Филипп выбрал самое здоровое полено. Уважительно взвесил в двух руках: хороша сосна. Перетащил на козлы, пристроил. Пилу отыскал лишь двуручку. Покосился на окна кухни, но отсюда не видать, глядит ли кто в сад.
А сад глядел и на дом с дымящей трубою, и на человека возле козел. Человек пилил мёртвое дерево. И яблони-бобылки, и груша Таврическая, и вишенки-вековухи затихли, затаились в опасении, в ожидании конца холодов. Ждали, когда человек взглянет на них добрым глазом: зимою он вожделеет их голых стволов, весною – млеет от набухших почек и соцветий, забыв, как месяц назад примеривался топором под корень.
Пила ходила волной, гуляла из стороны в сторону, недовольно гудела.
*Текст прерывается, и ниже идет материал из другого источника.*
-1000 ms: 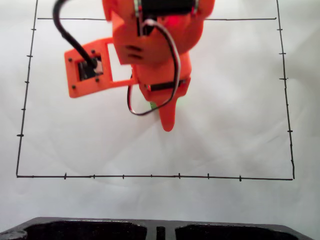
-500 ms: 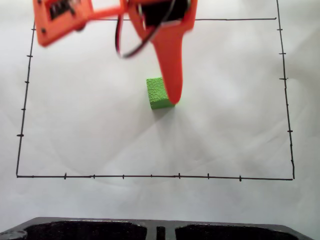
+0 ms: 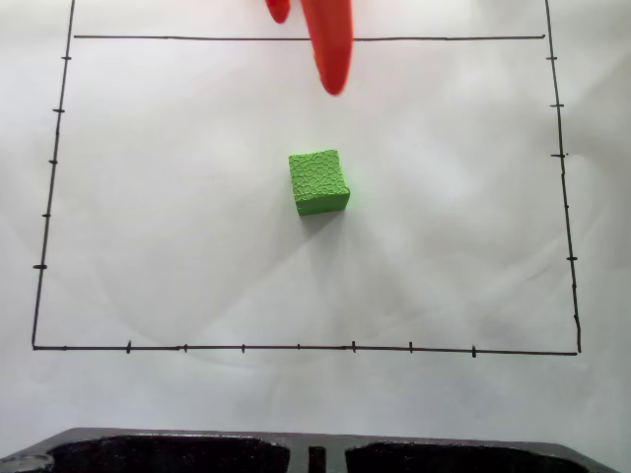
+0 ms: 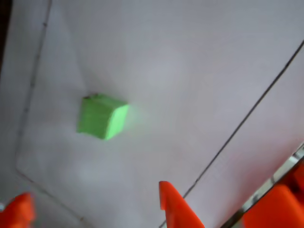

Филиппа раззадоривало: инструмент не слушается его; а из окон, может, на то глядят. Он размотал башлык, скинул тужурку на ящик, остался в подпоясанной сатиновой косоворотке и кубанке. Принялся с новой силой вгрызаться острыми зубьями в янтарно-чешуйчатую сосновую кору.
– Здоров будь! – Дар в накинутой на плече телогрейке и без шапки вышел к сараю.
– Здорово! – Филипп не отрывался от своего занятия.
– Ты чего наши дрова берёшь?
– А где же мне брать? В чужом курене?
– Не моё дело.
– Вот, верно. Давай-ка, подсоби. А то не идёт.
– Тьфу, загозье лыко, как ведёшь?! Хватай. Взял?